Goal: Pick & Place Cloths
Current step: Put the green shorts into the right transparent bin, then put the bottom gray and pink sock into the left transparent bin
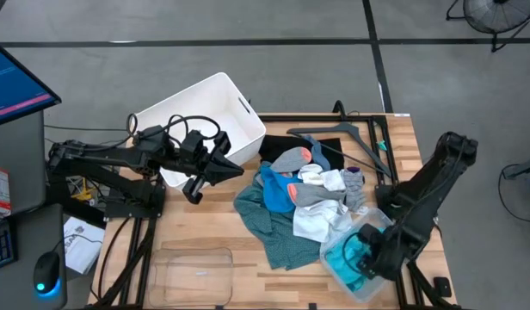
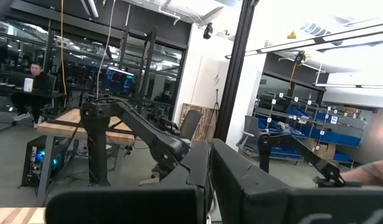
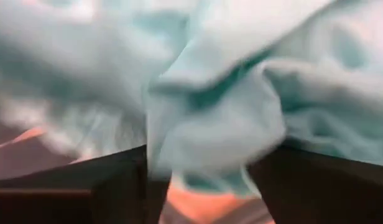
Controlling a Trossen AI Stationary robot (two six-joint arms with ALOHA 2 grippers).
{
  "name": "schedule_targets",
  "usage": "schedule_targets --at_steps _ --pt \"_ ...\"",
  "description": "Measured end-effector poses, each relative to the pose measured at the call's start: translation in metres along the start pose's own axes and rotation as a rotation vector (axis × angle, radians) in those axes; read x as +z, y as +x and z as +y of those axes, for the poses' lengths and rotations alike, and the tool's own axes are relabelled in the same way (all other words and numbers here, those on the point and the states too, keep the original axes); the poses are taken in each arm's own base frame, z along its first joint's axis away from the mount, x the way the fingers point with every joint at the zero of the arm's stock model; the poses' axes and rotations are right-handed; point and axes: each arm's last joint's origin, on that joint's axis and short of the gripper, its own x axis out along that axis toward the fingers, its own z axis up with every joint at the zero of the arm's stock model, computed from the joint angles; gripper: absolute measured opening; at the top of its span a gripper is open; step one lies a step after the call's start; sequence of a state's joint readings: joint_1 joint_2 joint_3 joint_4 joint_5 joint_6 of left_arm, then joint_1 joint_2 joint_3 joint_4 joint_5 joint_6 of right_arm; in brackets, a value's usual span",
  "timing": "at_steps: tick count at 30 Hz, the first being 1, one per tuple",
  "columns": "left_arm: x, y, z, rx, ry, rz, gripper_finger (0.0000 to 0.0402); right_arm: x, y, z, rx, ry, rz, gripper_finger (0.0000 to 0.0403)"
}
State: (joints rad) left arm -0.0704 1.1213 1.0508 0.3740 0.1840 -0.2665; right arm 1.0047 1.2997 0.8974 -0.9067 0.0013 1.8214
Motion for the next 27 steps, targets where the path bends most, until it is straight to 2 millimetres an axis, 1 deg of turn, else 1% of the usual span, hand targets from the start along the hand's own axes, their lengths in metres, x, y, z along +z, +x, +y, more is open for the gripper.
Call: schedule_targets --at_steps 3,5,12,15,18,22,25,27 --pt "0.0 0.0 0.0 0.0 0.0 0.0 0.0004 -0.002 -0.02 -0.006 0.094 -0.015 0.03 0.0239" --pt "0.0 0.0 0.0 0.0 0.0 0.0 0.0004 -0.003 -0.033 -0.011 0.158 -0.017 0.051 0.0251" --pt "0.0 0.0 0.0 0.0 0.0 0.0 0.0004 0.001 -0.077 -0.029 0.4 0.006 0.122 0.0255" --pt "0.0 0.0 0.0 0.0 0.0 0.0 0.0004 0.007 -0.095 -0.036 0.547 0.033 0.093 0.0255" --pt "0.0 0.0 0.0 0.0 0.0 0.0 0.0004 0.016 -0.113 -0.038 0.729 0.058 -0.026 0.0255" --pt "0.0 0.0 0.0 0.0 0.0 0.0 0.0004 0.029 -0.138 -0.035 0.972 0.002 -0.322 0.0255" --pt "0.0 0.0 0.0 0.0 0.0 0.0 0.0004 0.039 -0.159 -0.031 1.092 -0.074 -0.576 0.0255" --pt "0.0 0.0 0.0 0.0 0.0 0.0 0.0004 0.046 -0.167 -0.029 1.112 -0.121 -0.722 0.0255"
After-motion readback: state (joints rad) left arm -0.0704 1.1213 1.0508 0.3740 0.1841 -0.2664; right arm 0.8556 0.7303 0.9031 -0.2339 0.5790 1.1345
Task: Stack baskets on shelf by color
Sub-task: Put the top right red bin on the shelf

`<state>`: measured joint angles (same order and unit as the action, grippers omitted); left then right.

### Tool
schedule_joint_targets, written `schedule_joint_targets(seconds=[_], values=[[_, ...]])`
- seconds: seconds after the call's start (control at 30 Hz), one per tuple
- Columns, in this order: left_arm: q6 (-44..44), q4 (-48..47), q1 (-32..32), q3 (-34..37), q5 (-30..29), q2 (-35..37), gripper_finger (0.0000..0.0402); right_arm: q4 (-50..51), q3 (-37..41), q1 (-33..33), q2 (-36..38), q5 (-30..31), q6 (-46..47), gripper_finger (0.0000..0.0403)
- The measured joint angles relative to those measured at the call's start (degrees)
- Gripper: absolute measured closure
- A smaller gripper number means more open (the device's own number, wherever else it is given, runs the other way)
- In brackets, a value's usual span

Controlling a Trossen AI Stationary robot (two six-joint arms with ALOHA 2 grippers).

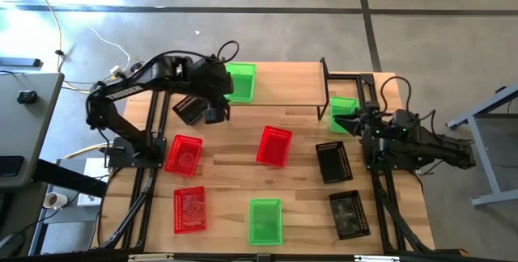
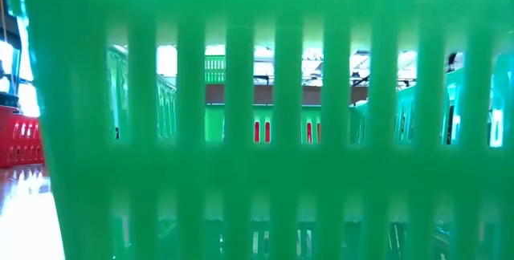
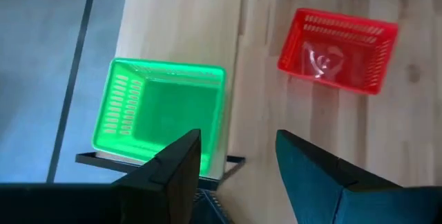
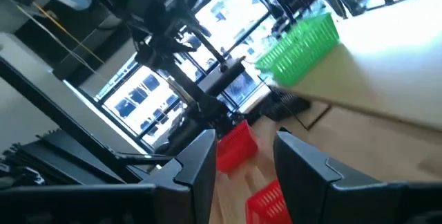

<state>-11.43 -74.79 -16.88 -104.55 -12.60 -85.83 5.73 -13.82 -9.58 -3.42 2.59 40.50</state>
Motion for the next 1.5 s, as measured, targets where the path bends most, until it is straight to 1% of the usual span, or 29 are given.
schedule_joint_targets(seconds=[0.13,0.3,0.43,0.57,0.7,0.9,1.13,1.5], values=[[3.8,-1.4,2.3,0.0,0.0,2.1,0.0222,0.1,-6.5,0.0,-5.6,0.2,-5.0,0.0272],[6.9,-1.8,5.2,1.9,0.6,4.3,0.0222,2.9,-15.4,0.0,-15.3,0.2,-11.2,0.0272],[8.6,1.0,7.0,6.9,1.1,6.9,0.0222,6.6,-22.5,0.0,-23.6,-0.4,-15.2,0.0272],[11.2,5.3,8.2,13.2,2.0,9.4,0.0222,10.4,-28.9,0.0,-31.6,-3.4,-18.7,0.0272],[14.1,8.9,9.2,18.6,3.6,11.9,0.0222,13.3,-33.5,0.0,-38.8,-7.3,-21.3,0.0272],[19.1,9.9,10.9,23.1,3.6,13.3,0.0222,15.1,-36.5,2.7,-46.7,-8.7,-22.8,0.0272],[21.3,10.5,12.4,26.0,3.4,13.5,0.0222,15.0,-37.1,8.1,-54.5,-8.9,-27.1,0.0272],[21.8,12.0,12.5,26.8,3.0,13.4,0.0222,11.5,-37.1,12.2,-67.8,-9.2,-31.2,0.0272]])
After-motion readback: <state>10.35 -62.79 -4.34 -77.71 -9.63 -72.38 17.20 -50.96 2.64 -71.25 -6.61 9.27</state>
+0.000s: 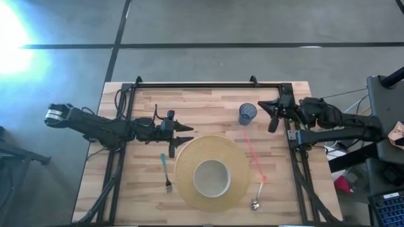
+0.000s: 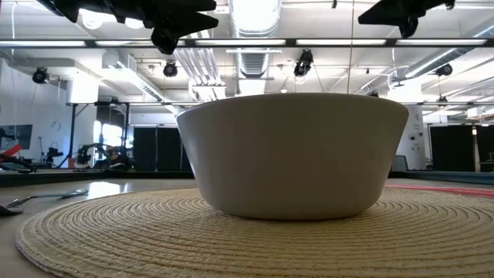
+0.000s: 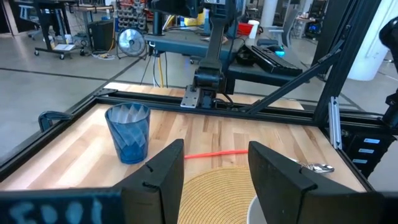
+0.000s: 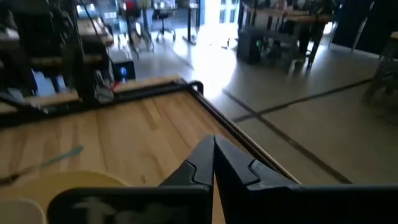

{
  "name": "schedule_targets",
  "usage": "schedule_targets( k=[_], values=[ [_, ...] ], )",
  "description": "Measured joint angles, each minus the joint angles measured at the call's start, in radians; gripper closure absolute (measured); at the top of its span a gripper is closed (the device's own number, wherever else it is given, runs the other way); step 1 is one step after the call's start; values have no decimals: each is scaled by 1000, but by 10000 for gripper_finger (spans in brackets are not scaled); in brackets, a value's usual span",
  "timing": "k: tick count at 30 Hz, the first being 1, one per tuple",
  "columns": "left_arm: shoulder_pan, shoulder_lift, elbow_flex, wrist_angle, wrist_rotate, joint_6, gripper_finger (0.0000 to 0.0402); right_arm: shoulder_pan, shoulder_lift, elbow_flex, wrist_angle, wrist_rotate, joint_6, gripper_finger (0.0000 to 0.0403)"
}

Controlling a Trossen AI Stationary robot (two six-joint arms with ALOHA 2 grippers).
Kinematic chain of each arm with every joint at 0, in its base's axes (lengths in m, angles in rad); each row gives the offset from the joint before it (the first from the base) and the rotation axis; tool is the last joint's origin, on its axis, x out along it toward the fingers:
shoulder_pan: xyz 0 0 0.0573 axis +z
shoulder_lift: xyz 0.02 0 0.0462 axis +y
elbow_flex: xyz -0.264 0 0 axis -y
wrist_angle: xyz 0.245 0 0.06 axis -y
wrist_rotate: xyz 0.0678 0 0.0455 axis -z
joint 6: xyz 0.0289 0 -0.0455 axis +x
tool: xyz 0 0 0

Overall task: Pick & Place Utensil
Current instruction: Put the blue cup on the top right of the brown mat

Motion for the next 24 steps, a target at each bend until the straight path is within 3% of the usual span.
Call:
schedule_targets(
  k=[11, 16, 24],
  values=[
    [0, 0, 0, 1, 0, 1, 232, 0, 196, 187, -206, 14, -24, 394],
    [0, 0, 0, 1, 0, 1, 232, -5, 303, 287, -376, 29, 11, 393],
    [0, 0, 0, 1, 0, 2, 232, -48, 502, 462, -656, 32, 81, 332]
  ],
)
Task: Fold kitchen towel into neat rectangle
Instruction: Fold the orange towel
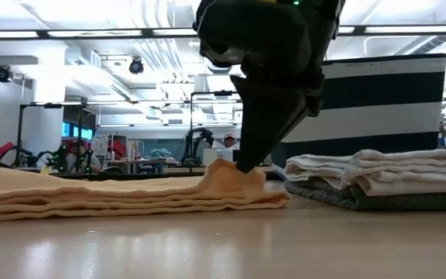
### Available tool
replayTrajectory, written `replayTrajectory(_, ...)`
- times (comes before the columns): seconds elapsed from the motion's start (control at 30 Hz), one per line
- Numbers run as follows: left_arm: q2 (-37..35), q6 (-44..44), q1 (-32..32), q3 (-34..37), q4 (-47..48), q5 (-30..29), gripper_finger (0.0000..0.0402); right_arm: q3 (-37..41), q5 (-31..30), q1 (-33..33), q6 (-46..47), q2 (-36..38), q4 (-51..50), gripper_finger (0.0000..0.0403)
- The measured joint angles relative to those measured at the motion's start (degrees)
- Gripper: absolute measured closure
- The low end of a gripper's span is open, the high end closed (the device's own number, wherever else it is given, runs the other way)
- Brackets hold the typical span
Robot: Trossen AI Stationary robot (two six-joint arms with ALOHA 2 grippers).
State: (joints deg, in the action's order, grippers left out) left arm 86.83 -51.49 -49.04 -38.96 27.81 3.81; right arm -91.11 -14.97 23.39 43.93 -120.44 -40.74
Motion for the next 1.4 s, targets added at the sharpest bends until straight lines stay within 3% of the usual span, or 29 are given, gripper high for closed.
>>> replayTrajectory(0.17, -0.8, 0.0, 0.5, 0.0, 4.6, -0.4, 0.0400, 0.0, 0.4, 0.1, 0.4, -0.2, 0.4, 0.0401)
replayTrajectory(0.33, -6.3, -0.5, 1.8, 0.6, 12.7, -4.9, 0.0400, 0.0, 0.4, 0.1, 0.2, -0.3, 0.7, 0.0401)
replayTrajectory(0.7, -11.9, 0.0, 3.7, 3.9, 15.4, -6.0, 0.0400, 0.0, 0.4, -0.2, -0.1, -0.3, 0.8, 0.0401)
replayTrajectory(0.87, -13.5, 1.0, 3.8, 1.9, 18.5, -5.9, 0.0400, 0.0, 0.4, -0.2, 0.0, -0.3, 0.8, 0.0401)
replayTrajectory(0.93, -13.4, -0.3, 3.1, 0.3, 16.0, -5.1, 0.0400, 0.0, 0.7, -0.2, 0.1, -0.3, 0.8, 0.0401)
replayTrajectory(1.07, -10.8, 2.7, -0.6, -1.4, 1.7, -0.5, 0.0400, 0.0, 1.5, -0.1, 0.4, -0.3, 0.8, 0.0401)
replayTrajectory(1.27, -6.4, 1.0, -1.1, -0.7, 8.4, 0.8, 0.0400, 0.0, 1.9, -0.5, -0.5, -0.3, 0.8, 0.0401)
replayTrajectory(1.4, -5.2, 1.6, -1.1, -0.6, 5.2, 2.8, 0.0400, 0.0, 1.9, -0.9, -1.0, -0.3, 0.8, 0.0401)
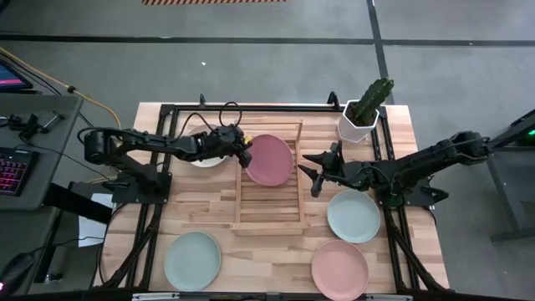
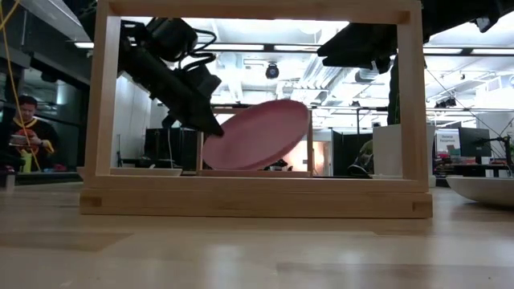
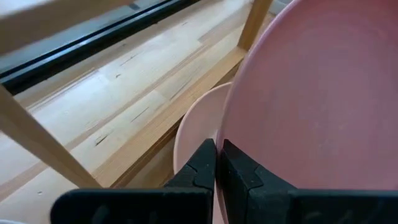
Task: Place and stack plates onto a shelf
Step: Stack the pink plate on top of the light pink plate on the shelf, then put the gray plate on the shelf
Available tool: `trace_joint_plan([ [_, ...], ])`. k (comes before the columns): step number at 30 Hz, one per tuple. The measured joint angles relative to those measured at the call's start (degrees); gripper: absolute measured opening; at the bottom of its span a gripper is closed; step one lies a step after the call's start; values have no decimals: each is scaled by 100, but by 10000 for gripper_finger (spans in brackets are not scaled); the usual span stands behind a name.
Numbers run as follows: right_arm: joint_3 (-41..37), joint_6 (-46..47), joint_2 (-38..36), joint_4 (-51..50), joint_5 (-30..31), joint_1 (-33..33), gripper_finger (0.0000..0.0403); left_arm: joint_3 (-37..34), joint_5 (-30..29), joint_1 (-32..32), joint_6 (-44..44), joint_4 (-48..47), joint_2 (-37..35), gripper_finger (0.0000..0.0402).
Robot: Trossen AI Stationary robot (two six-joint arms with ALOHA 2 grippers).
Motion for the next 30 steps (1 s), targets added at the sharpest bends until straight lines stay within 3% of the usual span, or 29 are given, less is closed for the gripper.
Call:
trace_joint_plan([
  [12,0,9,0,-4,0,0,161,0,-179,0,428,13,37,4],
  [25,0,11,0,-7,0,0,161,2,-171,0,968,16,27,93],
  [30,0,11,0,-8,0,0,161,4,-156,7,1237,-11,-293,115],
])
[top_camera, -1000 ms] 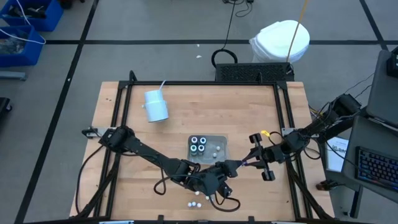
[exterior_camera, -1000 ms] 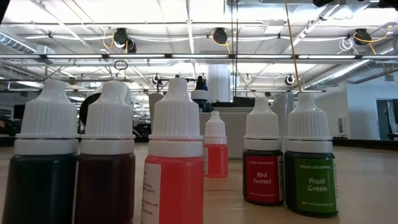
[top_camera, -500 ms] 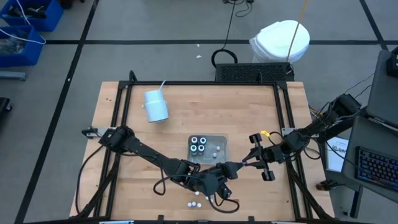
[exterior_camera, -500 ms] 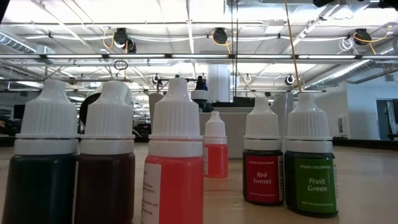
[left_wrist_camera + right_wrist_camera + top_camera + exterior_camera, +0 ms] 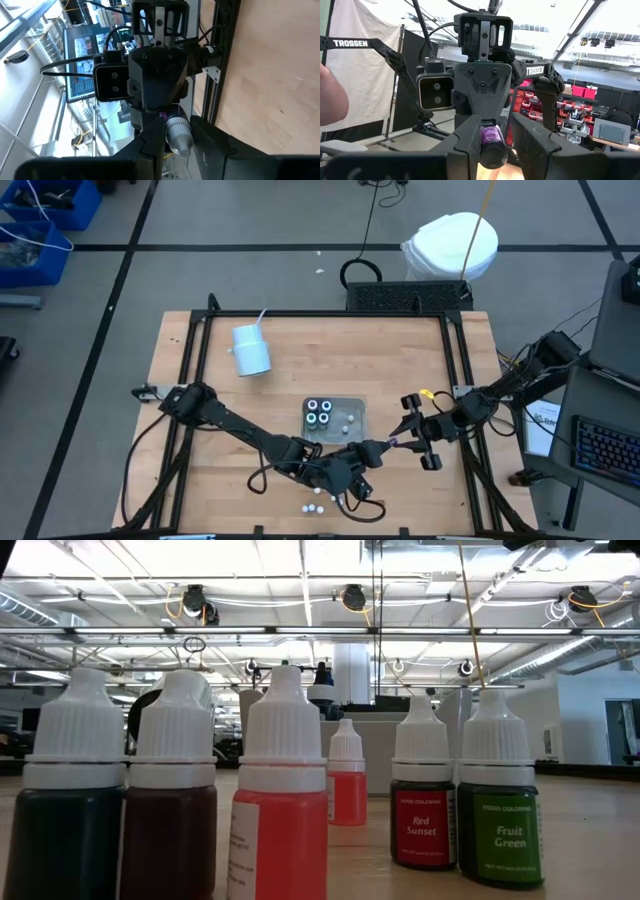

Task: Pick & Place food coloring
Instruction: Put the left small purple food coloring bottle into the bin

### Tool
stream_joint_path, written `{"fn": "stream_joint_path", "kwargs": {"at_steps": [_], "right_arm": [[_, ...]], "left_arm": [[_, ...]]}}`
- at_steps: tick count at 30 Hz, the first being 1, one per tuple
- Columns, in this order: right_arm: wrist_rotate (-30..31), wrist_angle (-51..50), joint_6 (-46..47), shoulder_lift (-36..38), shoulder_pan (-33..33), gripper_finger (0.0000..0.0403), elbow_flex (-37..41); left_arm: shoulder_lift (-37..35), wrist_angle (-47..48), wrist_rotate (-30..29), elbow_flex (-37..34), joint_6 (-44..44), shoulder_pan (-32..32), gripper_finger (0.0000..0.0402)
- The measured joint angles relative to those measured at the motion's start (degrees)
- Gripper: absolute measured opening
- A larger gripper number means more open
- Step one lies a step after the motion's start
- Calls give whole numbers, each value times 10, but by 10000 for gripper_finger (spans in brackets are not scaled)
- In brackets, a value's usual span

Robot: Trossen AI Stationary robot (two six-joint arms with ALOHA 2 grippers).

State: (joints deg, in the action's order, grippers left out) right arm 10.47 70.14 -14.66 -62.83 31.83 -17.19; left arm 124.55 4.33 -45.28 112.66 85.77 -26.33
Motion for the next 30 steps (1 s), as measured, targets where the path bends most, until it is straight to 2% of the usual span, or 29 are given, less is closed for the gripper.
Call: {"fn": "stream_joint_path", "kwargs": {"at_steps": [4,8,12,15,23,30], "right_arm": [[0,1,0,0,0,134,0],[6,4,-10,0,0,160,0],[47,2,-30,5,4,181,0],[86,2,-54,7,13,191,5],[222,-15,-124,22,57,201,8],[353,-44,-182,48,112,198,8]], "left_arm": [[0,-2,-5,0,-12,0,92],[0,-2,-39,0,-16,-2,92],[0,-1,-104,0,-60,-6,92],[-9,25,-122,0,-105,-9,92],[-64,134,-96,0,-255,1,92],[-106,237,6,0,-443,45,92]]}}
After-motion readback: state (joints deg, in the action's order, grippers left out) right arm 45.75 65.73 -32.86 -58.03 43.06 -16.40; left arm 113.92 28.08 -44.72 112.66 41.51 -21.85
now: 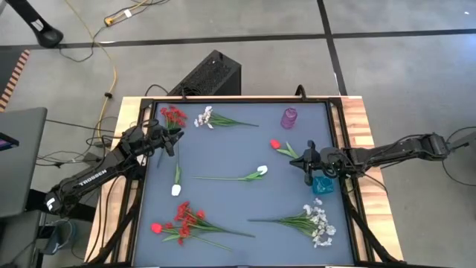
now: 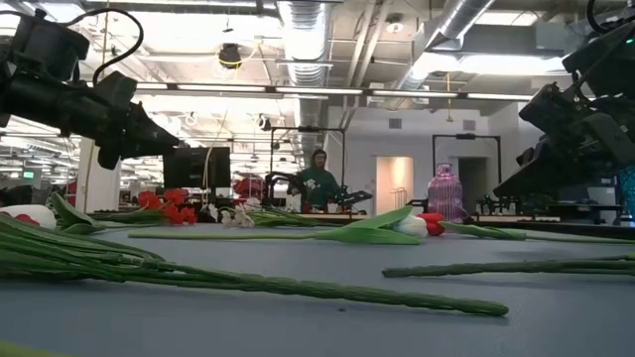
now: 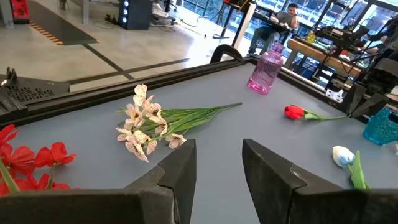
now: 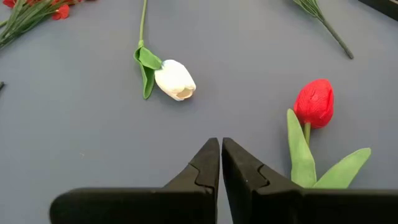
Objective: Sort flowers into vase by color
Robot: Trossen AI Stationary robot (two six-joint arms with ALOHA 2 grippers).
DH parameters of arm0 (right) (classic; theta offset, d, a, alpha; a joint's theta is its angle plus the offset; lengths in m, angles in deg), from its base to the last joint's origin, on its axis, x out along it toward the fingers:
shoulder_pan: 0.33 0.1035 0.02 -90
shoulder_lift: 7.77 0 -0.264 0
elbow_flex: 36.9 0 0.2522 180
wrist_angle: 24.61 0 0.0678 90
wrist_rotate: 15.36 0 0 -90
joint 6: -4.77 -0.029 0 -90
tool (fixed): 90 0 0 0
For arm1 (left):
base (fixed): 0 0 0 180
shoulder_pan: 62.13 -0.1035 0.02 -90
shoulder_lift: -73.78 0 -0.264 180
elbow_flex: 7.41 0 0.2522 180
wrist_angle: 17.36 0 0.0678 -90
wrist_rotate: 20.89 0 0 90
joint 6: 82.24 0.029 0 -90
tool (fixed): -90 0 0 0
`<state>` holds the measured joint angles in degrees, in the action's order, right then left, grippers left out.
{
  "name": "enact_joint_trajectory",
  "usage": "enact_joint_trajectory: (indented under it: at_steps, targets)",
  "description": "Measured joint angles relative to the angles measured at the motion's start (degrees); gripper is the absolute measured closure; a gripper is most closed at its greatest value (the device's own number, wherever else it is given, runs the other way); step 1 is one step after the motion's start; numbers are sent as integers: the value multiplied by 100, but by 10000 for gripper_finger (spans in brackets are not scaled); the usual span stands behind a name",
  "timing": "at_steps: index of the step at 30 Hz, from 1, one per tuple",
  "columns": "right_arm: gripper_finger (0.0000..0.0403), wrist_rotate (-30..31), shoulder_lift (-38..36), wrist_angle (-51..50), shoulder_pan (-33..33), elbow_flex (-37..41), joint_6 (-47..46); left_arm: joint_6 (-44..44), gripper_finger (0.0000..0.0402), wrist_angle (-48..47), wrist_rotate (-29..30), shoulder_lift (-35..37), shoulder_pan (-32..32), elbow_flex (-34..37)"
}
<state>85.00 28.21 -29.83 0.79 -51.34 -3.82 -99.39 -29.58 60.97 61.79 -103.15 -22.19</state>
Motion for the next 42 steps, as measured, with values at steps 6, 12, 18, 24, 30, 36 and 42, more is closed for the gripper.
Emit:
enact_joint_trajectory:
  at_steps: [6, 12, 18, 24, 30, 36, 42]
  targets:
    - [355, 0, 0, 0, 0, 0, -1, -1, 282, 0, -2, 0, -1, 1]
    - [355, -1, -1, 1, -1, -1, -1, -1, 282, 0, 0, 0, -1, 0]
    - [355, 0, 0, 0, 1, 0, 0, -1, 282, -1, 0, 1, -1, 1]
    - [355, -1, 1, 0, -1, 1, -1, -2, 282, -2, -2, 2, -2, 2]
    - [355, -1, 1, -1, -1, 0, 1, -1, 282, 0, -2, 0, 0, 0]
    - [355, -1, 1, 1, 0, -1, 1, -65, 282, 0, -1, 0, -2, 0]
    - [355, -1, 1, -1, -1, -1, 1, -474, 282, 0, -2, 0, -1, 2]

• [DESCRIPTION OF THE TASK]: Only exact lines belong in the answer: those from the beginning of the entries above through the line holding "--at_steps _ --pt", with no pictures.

• [TASK SOLUTION]:
Goal: Pick & Place Cloths
Current step: Put the green shorts into the right transparent bin, then put the bottom gray and pink sock into the left transparent bin
Controlling a Trossen AI Stationary robot (two six-joint arms with ALOHA 2 grippers).
{
  "name": "schedule_targets",
  "usage": "schedule_targets --at_steps _ --pt \"_ ...\"",

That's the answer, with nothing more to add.